About the Bayesian Feed Filtering Project

The Bayesian Feed Filtering (BayesFF) project will be trying to identify those articles that are of interest to specific researchers from a set of RSS feeds of Journal Tables of Content by applying the same approach that is used to filter out junk emails.

We will investigate the performance of a tool (Sux0r) that will aggregate and filter a range of RSS and ATOM feeds selected by a user. The algorithm used for the filtering is similar to that used to identify spam in many email filters only in this case it will be "trained" to identify items that are interesting and should be highlighted, not those that should be junked.

An important element of the project is investigating whether the filtering is effective enough to be helpful to users (specifically, in this case, researchers looking at journal tables of content for interesting newly-published papers) and disseminating information about the potential of this approach within the JISC community. We appreciate that the potential applicability of the technique is much wider, it applies to any area where a user might want to monitor alerts from a wide range of sources in the knowledge that many of the items in the feeds will be irrelevant. Anyone who has subscribed to dozens of seemingly relevant feeds only to find that they are presented with more items than they can scan is familiar with this problem.

Initially 20 volunteers will take part in a trial. If you are not part of the trial but are interesed in using this tool for Filtering of your RSS Feeds, please feel free to Register. You can then log in and suggest feeds to add to the directory (these will need to be approved by an administrator). To train documents you must set up vectors and categories. Watch this short YouTube tutorial on how to start classifying documents using Naive Baysian Categorization and sux0r. For the purposes of our trial we have called our vector "Interestingness" with categories "Interesting" and "Not Interesting".

About Sux0r

sux0r 2.0.6 is a blogging package, an RSS aggregator, a bookmark repository, and a photo publishing platform with a focus on Naive Bayesian categorization and probabilistic content. OpenID enabled (version 1.1); as both a consumer and a provider.

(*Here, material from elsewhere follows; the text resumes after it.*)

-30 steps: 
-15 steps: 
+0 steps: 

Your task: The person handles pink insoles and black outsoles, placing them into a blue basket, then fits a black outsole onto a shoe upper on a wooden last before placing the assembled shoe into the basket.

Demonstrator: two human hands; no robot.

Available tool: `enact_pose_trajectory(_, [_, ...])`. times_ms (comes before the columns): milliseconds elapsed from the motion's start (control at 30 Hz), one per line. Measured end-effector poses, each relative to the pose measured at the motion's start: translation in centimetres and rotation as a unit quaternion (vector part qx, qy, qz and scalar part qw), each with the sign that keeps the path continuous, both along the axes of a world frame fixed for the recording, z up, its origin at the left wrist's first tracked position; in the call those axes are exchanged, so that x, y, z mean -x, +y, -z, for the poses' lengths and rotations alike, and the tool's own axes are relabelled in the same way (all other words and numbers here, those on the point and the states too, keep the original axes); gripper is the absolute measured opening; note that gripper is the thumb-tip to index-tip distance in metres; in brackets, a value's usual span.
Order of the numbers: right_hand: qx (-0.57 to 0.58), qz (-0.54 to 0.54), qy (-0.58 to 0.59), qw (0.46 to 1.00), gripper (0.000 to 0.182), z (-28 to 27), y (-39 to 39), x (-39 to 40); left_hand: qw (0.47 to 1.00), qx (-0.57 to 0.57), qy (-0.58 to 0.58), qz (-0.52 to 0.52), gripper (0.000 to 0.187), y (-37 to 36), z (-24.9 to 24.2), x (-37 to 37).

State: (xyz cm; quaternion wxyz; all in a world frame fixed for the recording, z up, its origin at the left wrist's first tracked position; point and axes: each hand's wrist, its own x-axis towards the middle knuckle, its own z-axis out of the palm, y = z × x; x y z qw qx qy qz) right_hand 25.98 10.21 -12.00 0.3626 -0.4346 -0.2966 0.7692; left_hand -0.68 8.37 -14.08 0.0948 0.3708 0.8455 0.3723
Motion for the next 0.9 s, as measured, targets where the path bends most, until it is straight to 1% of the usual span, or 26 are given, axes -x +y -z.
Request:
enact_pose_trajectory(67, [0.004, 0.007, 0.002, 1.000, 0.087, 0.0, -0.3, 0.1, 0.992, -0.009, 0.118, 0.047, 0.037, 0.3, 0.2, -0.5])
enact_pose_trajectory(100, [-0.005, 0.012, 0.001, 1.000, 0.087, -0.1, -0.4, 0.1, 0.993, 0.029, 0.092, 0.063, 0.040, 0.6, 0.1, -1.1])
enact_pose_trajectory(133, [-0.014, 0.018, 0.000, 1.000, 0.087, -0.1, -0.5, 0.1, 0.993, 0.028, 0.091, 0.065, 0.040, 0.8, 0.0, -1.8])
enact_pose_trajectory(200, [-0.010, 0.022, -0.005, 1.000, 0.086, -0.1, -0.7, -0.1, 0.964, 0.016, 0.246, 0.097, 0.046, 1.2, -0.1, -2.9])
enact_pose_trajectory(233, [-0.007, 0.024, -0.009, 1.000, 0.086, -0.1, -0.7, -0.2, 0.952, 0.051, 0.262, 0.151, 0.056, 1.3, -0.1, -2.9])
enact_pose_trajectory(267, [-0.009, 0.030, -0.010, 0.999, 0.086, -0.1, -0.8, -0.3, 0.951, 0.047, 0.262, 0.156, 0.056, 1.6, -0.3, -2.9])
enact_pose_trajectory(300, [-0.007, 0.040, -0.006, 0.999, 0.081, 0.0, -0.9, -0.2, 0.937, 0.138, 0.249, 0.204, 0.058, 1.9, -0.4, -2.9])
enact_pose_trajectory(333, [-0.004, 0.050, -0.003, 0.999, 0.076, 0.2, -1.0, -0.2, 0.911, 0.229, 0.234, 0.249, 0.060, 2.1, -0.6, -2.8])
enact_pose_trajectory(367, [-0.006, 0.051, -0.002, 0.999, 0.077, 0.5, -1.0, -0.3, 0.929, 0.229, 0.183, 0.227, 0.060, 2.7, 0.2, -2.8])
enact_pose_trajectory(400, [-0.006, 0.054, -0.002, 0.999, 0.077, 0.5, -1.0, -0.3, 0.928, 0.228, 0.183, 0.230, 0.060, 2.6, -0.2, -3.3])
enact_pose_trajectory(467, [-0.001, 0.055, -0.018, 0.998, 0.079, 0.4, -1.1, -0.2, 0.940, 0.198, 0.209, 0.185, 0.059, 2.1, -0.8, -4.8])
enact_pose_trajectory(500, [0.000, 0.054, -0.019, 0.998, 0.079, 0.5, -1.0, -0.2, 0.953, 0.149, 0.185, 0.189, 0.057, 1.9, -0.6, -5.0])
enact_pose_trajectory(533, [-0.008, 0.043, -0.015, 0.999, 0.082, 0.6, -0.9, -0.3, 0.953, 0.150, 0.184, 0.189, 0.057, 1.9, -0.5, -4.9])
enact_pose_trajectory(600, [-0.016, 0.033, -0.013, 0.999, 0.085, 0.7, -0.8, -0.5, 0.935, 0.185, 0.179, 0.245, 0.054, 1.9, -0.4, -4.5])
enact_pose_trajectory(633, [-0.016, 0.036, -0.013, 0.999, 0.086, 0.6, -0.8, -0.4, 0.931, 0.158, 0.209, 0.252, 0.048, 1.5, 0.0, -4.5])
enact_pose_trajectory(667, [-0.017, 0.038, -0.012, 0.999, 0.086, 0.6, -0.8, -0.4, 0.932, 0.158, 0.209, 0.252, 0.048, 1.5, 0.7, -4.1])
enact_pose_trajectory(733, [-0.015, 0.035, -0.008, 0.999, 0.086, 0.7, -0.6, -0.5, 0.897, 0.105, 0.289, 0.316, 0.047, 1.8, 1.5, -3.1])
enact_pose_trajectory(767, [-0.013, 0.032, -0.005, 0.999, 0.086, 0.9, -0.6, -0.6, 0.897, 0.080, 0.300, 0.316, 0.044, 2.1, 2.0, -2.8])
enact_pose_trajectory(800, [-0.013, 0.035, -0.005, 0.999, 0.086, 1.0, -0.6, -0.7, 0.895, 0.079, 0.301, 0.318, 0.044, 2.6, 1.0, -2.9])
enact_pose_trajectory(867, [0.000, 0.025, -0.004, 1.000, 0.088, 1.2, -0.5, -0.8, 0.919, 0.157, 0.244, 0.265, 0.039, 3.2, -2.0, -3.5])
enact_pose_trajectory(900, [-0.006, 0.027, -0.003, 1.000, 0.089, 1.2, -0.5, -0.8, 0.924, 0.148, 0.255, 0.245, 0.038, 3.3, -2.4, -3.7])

Naive Bayesian categorization is the ouija board of mathematics. Known for being good at filtering junk mail, the Naive Bayesian algorithm can categorize anything so long as there are coherent reference texts to work from. For example, categorizing documents in relation to a vector of political manifestos, or religious holy books, makes for a neat trick. More subjective magic 8-ball categories could be "good vs. bad", risk assessment, insurance claim fraud, whatever you want.

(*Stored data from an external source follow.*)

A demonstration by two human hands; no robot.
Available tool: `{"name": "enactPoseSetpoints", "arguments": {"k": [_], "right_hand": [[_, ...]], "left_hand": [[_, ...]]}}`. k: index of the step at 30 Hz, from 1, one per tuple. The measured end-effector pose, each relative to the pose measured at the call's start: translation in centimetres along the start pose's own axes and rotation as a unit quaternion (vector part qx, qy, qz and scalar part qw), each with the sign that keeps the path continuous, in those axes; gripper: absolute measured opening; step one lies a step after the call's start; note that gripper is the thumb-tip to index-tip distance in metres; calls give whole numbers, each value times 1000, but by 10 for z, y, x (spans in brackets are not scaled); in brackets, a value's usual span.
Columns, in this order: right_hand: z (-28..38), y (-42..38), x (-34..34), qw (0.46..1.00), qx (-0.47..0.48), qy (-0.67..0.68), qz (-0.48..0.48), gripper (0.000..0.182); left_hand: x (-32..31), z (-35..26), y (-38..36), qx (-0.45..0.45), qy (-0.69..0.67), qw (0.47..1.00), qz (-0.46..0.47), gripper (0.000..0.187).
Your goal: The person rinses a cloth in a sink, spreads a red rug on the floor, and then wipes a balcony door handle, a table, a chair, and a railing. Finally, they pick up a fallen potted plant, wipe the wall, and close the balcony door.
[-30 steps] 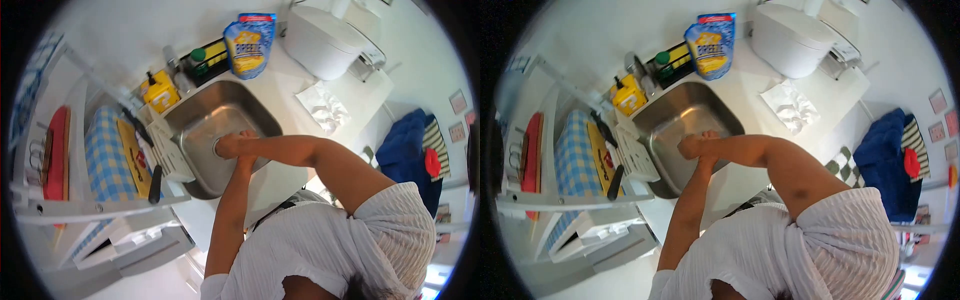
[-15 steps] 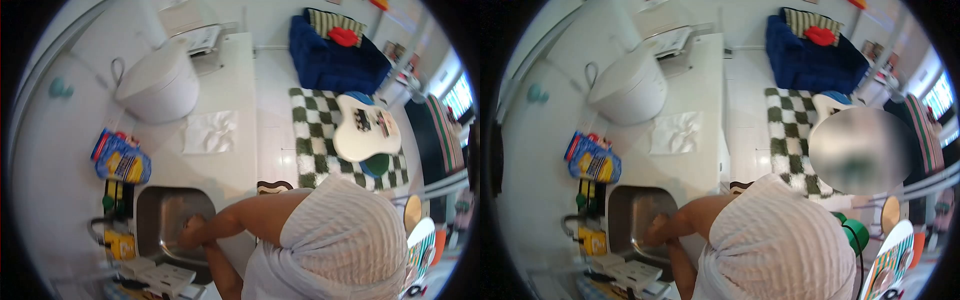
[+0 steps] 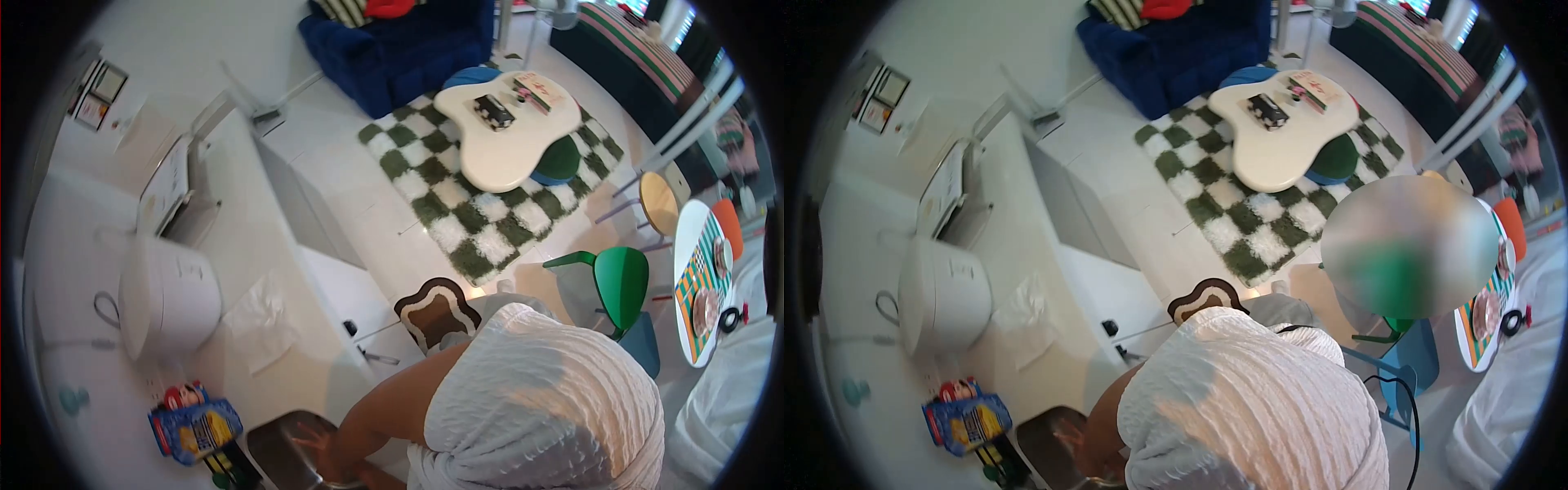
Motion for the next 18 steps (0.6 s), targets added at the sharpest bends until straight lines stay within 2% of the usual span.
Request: {"name": "enactPoseSetpoints", "arguments": {"k": [5, 8, 10, 13, 14, 15, 16, 18], "right_hand": [[47, -113, 110, 980, 47, 183, -64, 38], [93, -217, 171, 946, 79, 297, -104, 42], [108, -291, 188, 925, 85, 342, -140, 44], [98, -381, 179, 917, 74, 343, -192, 46], [80, -417, 180, 905, 87, 254, -331, 48], [78, -459, 181, 868, 97, 157, -462, 50], [70, -499, 177, 850, 50, 106, -514, 45], [60, -598, 172, 788, -28, -14, -615, 32]], "left_hand": [[58, -81, 21, -5, -192, 961, -197, 36], [104, -152, 28, -39, -316, 908, -272, 37], [134, -203, 31, -68, -395, 867, -295, 38], [174, -286, 33, -129, -515, 798, -286, 39], [183, -320, 31, -154, -563, 768, -264, 40], [190, -354, 29, -177, -611, 735, -234, 40], [194, -388, 21, -203, -652, 705, -193, 41], [212, -481, -1, -240, -637, 728, -84, 41]]}}
Point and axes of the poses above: each hand's wrist, its own y-axis towards the middle knuckle, its own x-axis out of the back of the hand, z = x × y, the point moved 5 cm from there along y, towards the middle knuckle, and after that the axes turned 3 degrees about -z, right-handed, at the moved point
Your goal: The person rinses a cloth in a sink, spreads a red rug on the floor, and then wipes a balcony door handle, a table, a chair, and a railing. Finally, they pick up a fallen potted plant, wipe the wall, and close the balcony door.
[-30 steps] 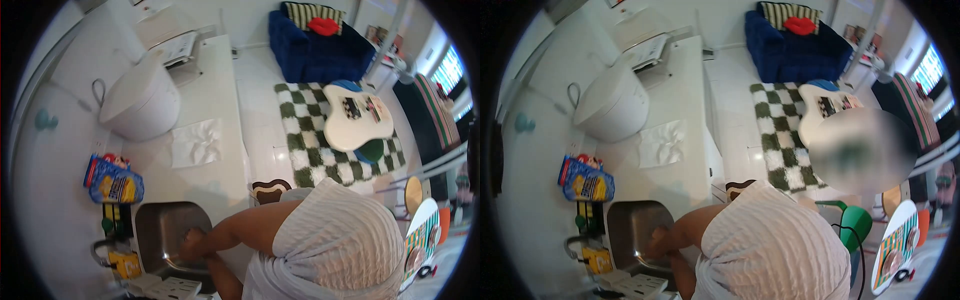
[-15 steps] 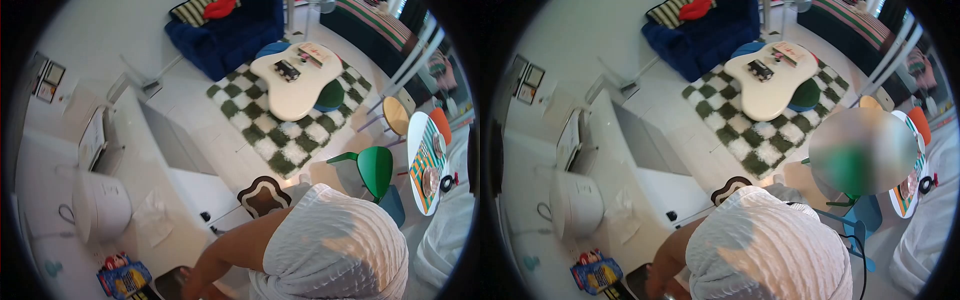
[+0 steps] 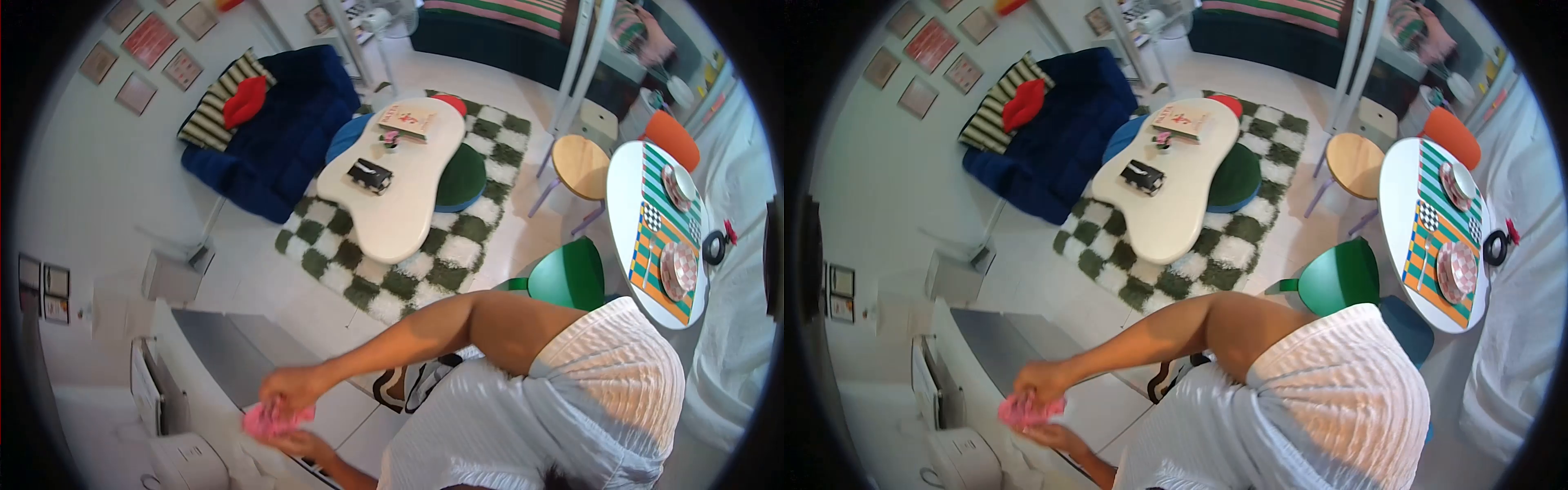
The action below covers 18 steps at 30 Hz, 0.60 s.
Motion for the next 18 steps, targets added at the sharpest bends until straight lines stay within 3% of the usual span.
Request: {"name": "enactPoseSetpoints", "arguments": {"k": [1, 2, 4, 8, 10, 12, 13, 14, 15, 16, 18], "right_hand": [[-9, -15, 42, 995, 15, -72, -66, 25], [-7, -35, 87, 985, -37, -130, -111, 22], [-5, -80, 170, 953, -115, -207, -191, 19], [7, -160, 319, 863, -167, -320, -352, 22], [5, -196, 387, 818, -186, -368, -400, 21], [12, -231, 449, 774, -221, -383, -453, 16], [21, -246, 479, 766, -153, -387, -490, 15], [29, -262, 509, 740, -172, -427, -491, 15], [33, -280, 534, 716, -164, -436, -520, 15], [40, -299, 556, 718, -229, -337, -565, 14], [62, -328, 597, 701, -247, -202, -638, 11]], "left_hand": [[-41, -6, -3, -41, 28, 999, 22, 39], [-85, -14, -6, -81, 53, 995, 38, 36], [-172, -46, 2, -5, 38, 993, 113, 29], [-331, -98, 13, 76, -196, 939, 273, 22], [-415, -110, 7, 69, -253, 910, 320, 20], [-505, -124, -7, 179, -378, 832, 365, 19], [-541, -148, -4, 148, -395, 826, 375, 19], [-574, -175, 0, 117, -412, 818, 384, 19], [-611, -195, -4, 206, -466, 744, 433, 20], [-642, -222, -6, 293, -510, 655, 475, 21], [-687, -288, -6, 354, -569, 514, 535, 24]]}}
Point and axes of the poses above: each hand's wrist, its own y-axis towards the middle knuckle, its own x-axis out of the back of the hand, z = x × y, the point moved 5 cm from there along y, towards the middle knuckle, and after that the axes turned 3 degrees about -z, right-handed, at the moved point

sux0r allows users to maintain lists of Naive Bayesian categories. These lists can be shared with other users. This allows groups to share, train, and use sux0r together.

sux0r 2.0.6 is open source and is distributed under the GNU General Public License.

PHP5 GPL Get sux0r at SourceForge.net. Fast, secure and Free Open Source software downloads

Volunteer Trial at Heriot-Watt University

Login: Please Login, using the user name and password provided.

View Feeds: Once logged in, please click on Feeds to display your Journals. The default will display is all articles from your journals is date order. You may find it easier to click on the journal title in the left collumn to display articles only from that journal.

Rate Articles: Below each article is a drop down menu which allows you to rate the article as "Interesting" or "Not Interesting". Please only rate articles that really are of interest or those really not of interest. Leave articles that are semi-interesting untouched.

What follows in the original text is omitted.